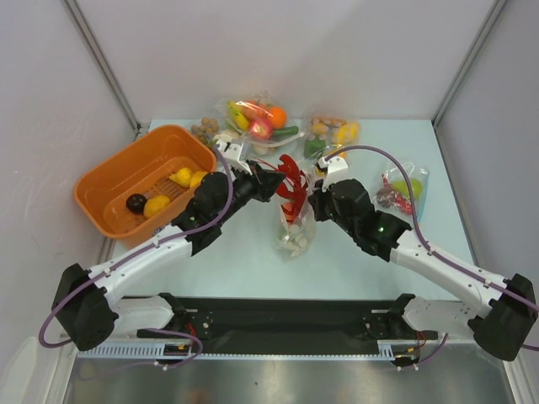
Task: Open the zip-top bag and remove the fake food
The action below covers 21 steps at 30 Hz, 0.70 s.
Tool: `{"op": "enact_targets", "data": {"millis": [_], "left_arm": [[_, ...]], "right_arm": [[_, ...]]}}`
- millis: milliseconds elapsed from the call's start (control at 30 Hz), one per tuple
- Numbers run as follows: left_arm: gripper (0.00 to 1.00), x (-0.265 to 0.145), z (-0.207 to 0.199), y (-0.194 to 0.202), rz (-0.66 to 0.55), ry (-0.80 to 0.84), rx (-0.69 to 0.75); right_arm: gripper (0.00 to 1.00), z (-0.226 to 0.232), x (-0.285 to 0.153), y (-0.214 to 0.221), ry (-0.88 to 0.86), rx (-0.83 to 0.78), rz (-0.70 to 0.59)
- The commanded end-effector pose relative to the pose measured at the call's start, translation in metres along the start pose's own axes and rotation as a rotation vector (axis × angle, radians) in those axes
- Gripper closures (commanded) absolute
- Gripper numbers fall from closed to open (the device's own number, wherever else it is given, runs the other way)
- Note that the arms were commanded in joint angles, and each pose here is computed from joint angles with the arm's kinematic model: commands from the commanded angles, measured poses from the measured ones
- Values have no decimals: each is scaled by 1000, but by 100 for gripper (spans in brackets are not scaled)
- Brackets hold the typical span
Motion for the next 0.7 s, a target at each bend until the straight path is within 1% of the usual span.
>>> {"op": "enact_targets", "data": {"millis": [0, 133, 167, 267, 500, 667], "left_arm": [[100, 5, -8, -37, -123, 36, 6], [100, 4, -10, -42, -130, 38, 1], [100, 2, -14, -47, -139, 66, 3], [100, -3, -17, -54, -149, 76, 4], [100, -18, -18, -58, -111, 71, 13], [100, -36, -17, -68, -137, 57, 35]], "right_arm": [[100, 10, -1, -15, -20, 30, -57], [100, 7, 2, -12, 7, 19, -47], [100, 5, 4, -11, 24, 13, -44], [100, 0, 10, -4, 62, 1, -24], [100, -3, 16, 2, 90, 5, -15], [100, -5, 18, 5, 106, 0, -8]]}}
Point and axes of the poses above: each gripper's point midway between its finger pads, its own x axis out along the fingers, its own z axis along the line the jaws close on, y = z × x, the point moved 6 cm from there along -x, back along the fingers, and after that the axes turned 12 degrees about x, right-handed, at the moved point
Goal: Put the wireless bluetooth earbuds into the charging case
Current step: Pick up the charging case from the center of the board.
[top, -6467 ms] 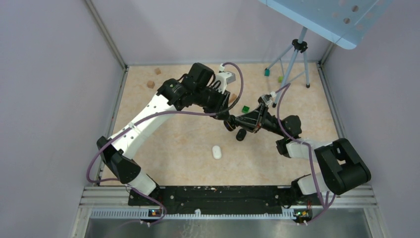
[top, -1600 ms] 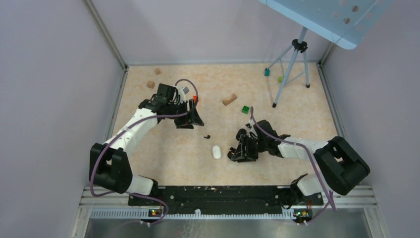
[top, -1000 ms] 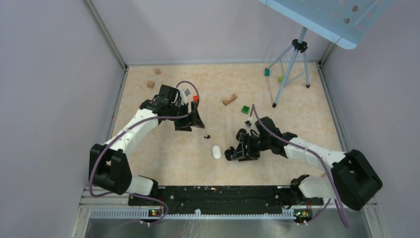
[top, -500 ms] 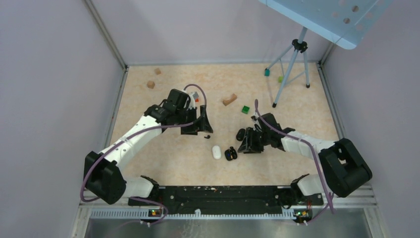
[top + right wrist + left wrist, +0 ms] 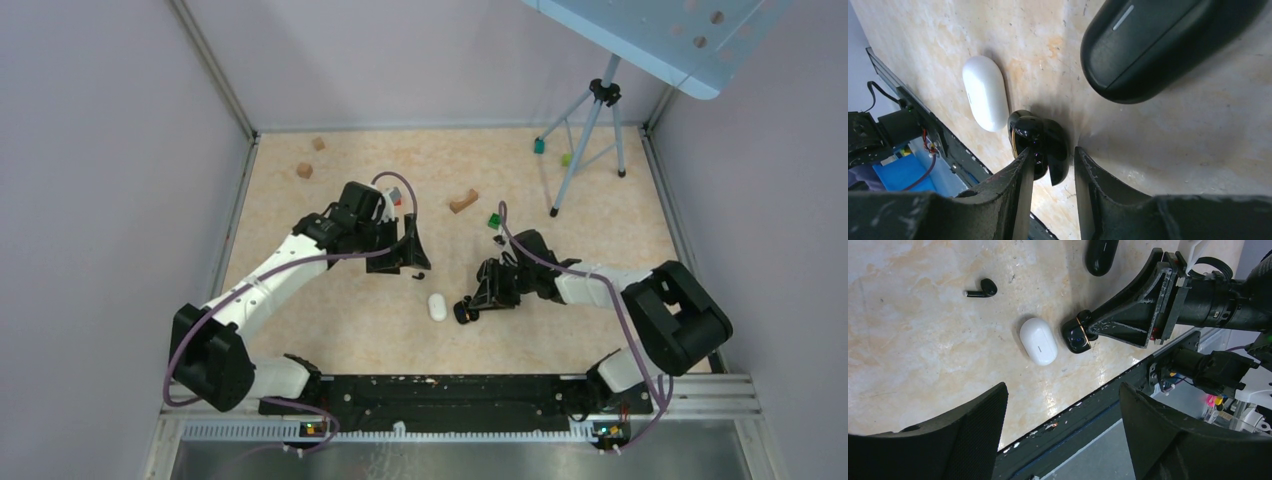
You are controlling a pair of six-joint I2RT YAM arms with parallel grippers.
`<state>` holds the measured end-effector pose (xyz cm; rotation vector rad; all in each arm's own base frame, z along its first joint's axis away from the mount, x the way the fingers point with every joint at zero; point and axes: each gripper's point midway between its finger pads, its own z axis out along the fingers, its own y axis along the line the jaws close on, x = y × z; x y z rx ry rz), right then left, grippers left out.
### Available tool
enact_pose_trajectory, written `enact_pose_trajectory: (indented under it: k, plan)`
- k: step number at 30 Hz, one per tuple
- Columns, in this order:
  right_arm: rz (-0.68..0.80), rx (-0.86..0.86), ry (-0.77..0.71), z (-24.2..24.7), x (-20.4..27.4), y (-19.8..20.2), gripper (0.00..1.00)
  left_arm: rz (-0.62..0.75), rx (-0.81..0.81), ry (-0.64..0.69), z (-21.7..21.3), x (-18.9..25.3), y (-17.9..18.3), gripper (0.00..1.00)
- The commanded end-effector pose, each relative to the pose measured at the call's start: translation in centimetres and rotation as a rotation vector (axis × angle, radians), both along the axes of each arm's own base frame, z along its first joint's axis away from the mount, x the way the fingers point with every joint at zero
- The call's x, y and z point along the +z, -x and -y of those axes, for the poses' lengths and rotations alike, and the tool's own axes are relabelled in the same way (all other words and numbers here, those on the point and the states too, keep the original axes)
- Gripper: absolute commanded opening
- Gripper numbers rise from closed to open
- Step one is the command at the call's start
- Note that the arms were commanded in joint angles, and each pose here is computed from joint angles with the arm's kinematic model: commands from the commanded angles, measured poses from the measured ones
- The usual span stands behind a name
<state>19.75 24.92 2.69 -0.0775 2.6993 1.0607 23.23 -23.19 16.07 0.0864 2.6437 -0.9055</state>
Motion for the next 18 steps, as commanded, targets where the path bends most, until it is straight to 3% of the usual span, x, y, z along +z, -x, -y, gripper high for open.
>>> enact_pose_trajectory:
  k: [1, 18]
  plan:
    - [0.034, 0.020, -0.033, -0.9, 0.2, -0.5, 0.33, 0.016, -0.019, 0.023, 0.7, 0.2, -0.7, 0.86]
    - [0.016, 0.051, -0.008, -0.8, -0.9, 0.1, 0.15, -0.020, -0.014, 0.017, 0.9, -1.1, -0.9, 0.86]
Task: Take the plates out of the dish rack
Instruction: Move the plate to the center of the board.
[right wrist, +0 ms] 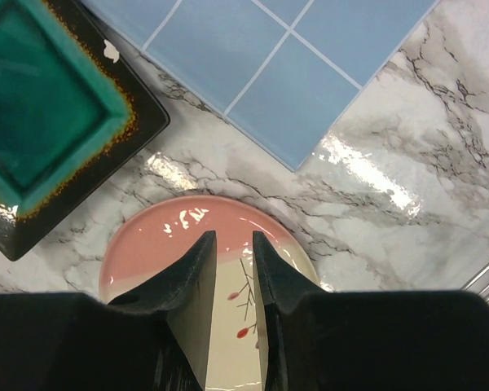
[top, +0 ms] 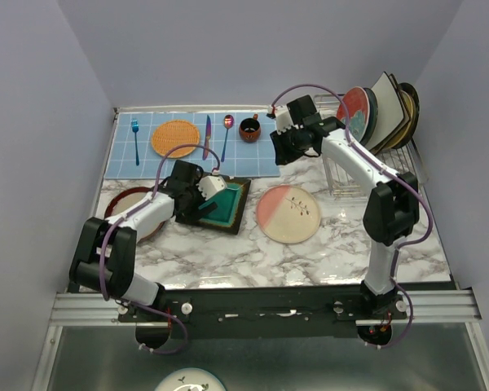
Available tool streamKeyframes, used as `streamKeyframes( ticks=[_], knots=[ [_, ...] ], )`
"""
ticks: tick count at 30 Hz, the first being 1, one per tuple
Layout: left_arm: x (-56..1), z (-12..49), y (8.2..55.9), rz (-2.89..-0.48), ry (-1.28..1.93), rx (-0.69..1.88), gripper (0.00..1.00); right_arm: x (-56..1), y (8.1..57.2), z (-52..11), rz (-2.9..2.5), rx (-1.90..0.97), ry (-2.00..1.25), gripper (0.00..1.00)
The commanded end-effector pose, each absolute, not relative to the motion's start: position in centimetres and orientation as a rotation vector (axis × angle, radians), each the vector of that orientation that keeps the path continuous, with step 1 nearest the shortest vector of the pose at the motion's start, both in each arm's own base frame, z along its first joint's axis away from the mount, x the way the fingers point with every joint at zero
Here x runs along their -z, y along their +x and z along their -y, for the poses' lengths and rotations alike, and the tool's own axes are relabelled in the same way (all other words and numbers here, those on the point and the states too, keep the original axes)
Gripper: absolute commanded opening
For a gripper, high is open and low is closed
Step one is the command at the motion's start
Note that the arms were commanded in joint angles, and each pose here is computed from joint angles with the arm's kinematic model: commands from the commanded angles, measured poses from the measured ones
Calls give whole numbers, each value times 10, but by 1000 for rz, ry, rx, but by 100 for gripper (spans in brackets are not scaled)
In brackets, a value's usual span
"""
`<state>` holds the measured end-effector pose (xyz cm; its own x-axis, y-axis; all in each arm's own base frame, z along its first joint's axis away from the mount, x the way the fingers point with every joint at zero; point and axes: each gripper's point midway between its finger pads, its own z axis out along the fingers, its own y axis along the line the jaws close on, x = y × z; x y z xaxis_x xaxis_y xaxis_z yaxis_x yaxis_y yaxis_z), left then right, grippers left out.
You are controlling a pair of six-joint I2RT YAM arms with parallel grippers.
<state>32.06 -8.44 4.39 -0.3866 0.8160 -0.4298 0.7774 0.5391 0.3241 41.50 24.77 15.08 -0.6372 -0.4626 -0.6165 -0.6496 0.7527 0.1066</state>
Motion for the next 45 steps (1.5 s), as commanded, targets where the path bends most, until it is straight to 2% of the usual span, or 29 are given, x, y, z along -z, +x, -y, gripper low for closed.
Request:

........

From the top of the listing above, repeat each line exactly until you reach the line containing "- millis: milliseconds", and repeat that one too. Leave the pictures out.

Exercise answer:
Task: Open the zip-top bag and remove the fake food
The action below covers 21 steps at 30 Hz, 0.70 s.
Tool: `{"op": "enact_targets", "data": {"millis": [_], "left_arm": [[_, ...]], "right_arm": [[_, ...]]}}`
- millis: milliseconds elapsed from the call's start (control at 30 Hz), one per tuple

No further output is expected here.